Jon doesn't really know what to do, he's lost and I just wish I could help him. He was able to handle it when I was in the hospital, but now that I'm back it's like re-opening the wound. The only thing keeping him together is Isabelle and his music. He blames my condition on himself because he can't find it within himself to believe that I am that screwed up. He treats me like I'm porcelain, like I will crack if the wind blows too hard. He just doesn't know how to act around me.
Today it's only Jon, Isabelle and me at home, Mom and Dad are both in meetings all day. It's the first time they are actually returning to work since I have got back. Jon is having his band practice here today, normally it would be at Isabelle's house but he doesn't want to leave me alone or provide me with a change of scenery. See what I mean about not knowing how to act around me.
He's asked me a thousand times if I'm ok with watching and having it here, which I am totally fine with. I don't overly feel like watching but I know that it will give him some peace of mind. The rest of his bandmates will be here any second so I'm waiting at the door because Isabelle and Jon are setting up in the music room. I hear a knock on the door and I open it.
At the door, I am greeted by the most beautiful man I have ever seen. I hear a faint, "Hi, I'm Jace". But I am captivated by honey coloured eyes. And as I stare into them, a sense of peace flows over me and for some reason, I know that everything will be all right.
Disclaimer :: I don't own anything, all rights go to their respective owners!

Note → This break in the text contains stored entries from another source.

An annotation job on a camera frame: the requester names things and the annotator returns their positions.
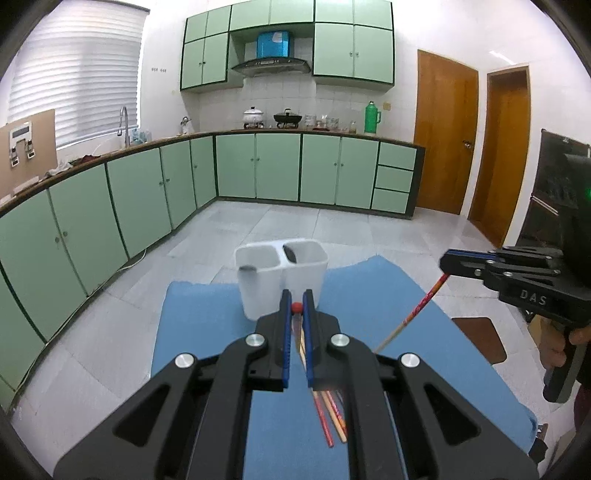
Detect person's right hand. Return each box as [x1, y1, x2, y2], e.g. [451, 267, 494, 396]
[538, 320, 591, 370]

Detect blue hood chimney cover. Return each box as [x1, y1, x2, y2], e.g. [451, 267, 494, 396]
[257, 31, 291, 61]

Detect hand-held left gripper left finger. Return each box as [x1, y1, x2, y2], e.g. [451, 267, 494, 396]
[53, 289, 294, 480]

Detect blue table mat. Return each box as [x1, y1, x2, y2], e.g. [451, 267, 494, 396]
[151, 255, 539, 480]

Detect green wall cabinet unit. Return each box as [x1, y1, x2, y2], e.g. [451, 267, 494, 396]
[180, 0, 395, 95]

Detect white floor cable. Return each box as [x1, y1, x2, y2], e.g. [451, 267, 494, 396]
[115, 249, 148, 274]

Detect white window blind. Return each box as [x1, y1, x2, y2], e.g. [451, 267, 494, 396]
[9, 4, 148, 148]

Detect brown wooden door frame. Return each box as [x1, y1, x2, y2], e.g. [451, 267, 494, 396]
[468, 66, 530, 247]

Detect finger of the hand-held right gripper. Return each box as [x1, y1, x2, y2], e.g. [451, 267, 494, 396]
[484, 259, 570, 292]
[438, 248, 564, 278]

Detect green base cabinet run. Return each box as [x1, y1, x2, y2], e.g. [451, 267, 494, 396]
[0, 130, 426, 402]

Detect white two-compartment utensil holder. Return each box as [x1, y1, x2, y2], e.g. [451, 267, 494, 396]
[235, 237, 329, 321]

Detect white device on board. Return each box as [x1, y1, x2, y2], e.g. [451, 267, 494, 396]
[9, 122, 38, 169]

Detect brown wooden stool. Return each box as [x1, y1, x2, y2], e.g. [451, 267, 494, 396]
[451, 316, 507, 364]

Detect row of glass jars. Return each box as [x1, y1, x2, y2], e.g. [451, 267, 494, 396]
[305, 114, 358, 134]

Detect green thermos flask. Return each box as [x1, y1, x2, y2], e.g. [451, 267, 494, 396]
[363, 100, 382, 136]

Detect range hood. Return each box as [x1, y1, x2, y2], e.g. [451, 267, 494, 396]
[231, 58, 311, 77]

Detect black wok with lid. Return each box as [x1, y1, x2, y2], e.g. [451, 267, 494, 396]
[273, 109, 304, 128]

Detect brown wooden door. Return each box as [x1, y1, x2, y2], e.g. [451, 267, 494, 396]
[413, 50, 479, 215]

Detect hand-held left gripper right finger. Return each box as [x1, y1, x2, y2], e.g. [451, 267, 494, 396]
[302, 289, 540, 480]

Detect cloths on counter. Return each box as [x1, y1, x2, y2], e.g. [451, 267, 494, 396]
[46, 154, 107, 178]

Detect kitchen faucet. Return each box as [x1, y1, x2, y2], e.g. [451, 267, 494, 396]
[117, 106, 132, 148]

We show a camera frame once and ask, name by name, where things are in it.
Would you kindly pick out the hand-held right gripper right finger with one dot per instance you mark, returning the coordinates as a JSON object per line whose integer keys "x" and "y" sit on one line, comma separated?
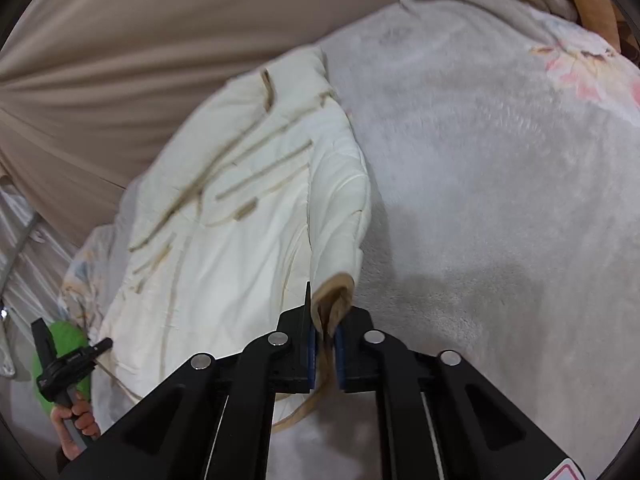
{"x": 341, "y": 360}

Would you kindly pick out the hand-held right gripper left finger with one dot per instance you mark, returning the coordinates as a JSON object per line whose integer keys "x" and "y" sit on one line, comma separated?
{"x": 311, "y": 360}

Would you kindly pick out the grey floral fleece blanket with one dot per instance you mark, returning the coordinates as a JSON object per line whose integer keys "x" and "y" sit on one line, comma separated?
{"x": 480, "y": 185}

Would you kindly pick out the green cloth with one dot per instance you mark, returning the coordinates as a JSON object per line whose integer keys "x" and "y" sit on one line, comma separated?
{"x": 65, "y": 337}

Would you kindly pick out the silver satin curtain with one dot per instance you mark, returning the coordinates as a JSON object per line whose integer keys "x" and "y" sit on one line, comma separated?
{"x": 35, "y": 270}

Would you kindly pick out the cream quilted blanket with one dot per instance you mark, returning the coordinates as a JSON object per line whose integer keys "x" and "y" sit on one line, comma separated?
{"x": 240, "y": 240}

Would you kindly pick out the beige fabric sheet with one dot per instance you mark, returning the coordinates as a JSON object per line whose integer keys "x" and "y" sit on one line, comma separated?
{"x": 150, "y": 50}

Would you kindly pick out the grey metal rail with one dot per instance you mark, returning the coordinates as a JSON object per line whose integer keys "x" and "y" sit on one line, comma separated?
{"x": 17, "y": 255}

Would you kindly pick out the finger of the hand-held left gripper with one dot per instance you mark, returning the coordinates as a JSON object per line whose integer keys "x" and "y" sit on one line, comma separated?
{"x": 95, "y": 348}
{"x": 44, "y": 342}

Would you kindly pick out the person's left hand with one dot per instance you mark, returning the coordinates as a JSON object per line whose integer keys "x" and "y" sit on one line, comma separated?
{"x": 82, "y": 422}

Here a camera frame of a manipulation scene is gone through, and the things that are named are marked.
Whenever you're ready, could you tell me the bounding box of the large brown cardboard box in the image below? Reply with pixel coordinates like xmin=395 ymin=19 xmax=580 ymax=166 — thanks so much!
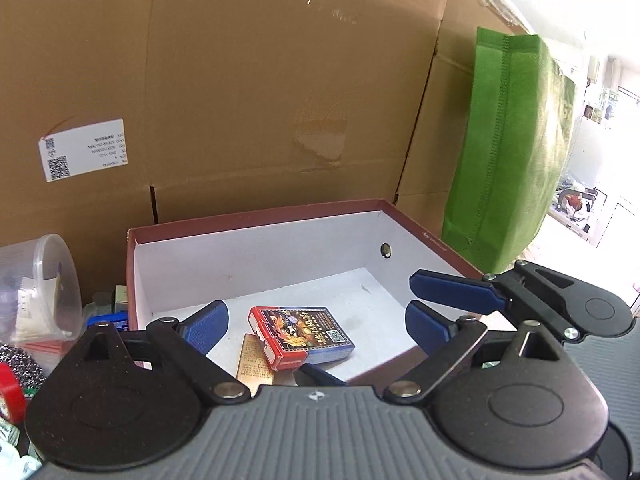
xmin=0 ymin=0 xmax=538 ymax=261

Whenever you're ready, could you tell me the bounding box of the blue packet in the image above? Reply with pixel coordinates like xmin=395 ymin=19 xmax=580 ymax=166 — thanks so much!
xmin=86 ymin=310 xmax=132 ymax=332

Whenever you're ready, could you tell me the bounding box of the clear plastic container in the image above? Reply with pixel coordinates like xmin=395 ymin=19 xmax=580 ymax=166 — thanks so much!
xmin=0 ymin=233 xmax=83 ymax=343

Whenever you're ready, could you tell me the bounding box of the maroon cardboard storage box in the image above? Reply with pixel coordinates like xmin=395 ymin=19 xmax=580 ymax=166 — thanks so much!
xmin=126 ymin=199 xmax=518 ymax=388

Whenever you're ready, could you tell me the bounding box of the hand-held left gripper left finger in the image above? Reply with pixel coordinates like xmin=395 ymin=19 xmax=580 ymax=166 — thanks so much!
xmin=50 ymin=300 xmax=251 ymax=406

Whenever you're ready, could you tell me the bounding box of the steel wool scourer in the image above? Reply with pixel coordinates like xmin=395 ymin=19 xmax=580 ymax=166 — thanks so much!
xmin=0 ymin=342 xmax=48 ymax=391

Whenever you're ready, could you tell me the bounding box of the dark blue flat item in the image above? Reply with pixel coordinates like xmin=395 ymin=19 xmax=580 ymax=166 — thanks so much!
xmin=294 ymin=362 xmax=348 ymax=388

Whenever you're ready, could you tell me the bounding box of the white shipping label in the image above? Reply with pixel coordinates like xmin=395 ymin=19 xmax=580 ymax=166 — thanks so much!
xmin=39 ymin=118 xmax=126 ymax=183

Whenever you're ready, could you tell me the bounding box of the grey ribbed mat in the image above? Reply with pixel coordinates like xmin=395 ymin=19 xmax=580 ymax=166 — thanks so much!
xmin=565 ymin=337 xmax=640 ymax=480

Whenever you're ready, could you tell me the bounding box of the red tape roll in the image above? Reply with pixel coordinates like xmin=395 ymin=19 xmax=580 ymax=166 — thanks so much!
xmin=0 ymin=362 xmax=28 ymax=423

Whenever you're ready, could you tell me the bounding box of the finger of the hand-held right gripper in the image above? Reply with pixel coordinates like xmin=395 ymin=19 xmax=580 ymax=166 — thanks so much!
xmin=409 ymin=260 xmax=596 ymax=343

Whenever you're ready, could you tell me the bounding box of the green non-woven bag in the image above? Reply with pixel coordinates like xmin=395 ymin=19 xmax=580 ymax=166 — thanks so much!
xmin=442 ymin=26 xmax=578 ymax=273

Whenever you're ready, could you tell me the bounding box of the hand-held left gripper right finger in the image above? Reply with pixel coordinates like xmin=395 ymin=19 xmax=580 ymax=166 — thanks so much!
xmin=384 ymin=300 xmax=576 ymax=405

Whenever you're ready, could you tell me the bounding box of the golden printed card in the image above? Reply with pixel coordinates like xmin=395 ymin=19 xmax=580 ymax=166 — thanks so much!
xmin=235 ymin=334 xmax=273 ymax=396

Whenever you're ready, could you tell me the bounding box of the red blue playing card box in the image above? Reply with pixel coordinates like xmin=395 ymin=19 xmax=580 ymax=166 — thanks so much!
xmin=248 ymin=306 xmax=356 ymax=372

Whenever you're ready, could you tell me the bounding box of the clear zip bag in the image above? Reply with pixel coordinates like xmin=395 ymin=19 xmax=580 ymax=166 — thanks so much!
xmin=22 ymin=337 xmax=76 ymax=361

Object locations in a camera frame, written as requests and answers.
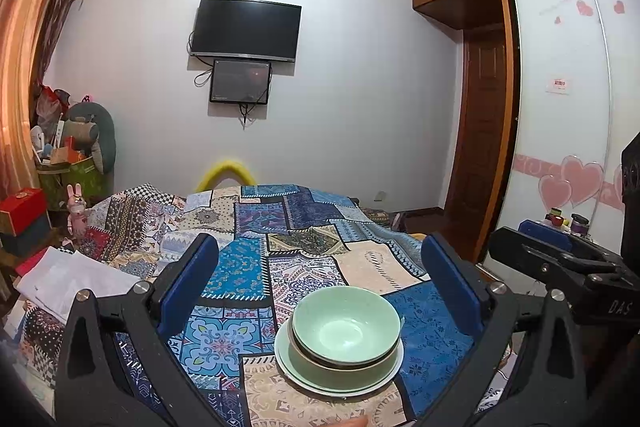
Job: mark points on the green storage box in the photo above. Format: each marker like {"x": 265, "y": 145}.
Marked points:
{"x": 75, "y": 182}

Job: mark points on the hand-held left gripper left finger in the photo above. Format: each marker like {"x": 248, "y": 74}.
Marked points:
{"x": 192, "y": 279}

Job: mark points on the large white plate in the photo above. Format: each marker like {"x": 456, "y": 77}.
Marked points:
{"x": 280, "y": 357}

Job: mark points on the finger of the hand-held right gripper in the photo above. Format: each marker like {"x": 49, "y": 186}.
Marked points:
{"x": 540, "y": 257}
{"x": 545, "y": 234}

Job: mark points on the grey plush toy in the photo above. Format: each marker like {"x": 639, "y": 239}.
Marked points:
{"x": 97, "y": 132}

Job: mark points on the medium pink heart sticker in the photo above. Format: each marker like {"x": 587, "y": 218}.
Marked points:
{"x": 554, "y": 193}

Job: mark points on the green bowl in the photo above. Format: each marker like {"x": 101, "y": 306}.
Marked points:
{"x": 345, "y": 327}

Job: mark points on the white wardrobe sliding door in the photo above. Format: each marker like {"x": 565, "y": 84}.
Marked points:
{"x": 560, "y": 117}

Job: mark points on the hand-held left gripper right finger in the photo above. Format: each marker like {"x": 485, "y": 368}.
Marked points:
{"x": 450, "y": 287}

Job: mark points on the pink rabbit toy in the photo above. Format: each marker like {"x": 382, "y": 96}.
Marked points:
{"x": 77, "y": 212}

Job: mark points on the red gift bag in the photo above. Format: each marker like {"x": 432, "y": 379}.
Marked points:
{"x": 52, "y": 104}

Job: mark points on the purple jar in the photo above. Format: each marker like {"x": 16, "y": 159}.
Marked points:
{"x": 580, "y": 223}

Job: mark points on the red box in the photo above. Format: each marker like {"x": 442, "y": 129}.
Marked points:
{"x": 22, "y": 209}

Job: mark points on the patchwork blanket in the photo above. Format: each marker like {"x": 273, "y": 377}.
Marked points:
{"x": 280, "y": 247}

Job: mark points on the white spotted bowl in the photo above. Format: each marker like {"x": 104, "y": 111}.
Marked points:
{"x": 345, "y": 373}

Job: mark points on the white wall socket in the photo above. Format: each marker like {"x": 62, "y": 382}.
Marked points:
{"x": 380, "y": 196}

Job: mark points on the red label sticker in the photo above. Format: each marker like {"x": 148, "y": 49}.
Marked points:
{"x": 559, "y": 85}

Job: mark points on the yellow green jar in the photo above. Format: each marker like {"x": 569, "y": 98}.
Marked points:
{"x": 556, "y": 217}

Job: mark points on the small wall monitor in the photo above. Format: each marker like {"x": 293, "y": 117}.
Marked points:
{"x": 240, "y": 82}

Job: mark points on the black wall television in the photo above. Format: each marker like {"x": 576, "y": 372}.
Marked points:
{"x": 247, "y": 29}

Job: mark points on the dark grey box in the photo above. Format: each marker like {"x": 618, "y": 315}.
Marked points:
{"x": 30, "y": 239}

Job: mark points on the white folded cloth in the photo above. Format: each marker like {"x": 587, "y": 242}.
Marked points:
{"x": 75, "y": 277}

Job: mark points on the brown wooden door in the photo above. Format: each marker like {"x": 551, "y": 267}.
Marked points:
{"x": 482, "y": 132}

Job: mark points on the orange curtain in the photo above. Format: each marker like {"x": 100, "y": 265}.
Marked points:
{"x": 30, "y": 57}

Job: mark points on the large pink heart sticker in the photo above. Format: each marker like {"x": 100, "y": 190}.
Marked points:
{"x": 582, "y": 179}

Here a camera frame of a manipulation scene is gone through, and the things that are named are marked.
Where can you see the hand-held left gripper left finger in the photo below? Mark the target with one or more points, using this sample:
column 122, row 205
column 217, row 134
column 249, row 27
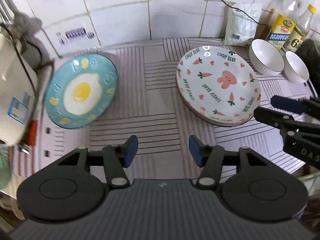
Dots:
column 131, row 150

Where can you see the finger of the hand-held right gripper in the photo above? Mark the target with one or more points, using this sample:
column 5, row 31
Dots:
column 270, row 116
column 287, row 103

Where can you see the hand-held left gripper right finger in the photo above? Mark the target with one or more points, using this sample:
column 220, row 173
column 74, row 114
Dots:
column 195, row 152

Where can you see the plate with pink rim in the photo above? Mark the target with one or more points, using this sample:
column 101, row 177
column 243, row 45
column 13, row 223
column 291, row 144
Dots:
column 200, row 117

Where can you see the white bowl black rim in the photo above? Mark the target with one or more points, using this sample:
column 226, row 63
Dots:
column 266, row 55
column 296, row 66

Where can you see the white rabbit carrot plate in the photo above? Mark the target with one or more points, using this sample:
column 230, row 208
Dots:
column 220, row 85

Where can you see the blue fried egg plate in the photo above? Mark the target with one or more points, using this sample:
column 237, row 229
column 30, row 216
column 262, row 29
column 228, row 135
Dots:
column 80, row 92

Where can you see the black wok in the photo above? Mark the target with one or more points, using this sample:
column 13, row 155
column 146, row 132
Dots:
column 311, row 55

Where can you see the striped counter mat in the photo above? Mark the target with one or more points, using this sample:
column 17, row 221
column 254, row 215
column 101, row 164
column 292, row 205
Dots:
column 150, row 85

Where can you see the clear bottle yellow cap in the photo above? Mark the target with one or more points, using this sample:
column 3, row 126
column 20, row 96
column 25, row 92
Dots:
column 300, row 36

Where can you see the yellow label bottle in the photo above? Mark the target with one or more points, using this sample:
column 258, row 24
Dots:
column 281, row 31

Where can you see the brown oil bottle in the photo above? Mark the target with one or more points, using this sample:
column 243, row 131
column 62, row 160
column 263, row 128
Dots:
column 268, row 15

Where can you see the white plastic bag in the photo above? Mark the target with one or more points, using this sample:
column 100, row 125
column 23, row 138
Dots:
column 241, row 25

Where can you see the red object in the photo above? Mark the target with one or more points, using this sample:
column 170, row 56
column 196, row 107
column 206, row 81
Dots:
column 32, row 132

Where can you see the green glass object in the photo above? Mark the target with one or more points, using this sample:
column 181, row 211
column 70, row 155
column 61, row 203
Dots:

Hello, so this is my first and probably last fan fiction, I usually just stick to reading them! Sorry if this is similar to anyone else's fanfic because I know there are others like this and I know I am not the first person to do a story with this plot! Please feel free to review, any constructive criticism is welcomed. I don't think I will add any more to this, I kind of want to keep it as a one-shot kinda thing, I feel like I might ruin it. So if I do write a second part, read at your own risk :)
I am sorry if I offended anyone with this story, I did not mean too and I wrote this story with honest intentions! And sorry that there is no real mention of other characters, I did imagine them in the band or somewhere in this universe! (Apart from Simon, sorry if you like Simon. I just didn't see a way that he would fit in here and this is meant to be a Clace fic!)
I didn't really proofread so I apologise for any grammatical or something like that mistakes!
Have a great hour, day, week, month and year! Thank you for going me on this short adventure and I hope you somewhat enjoyed this short story!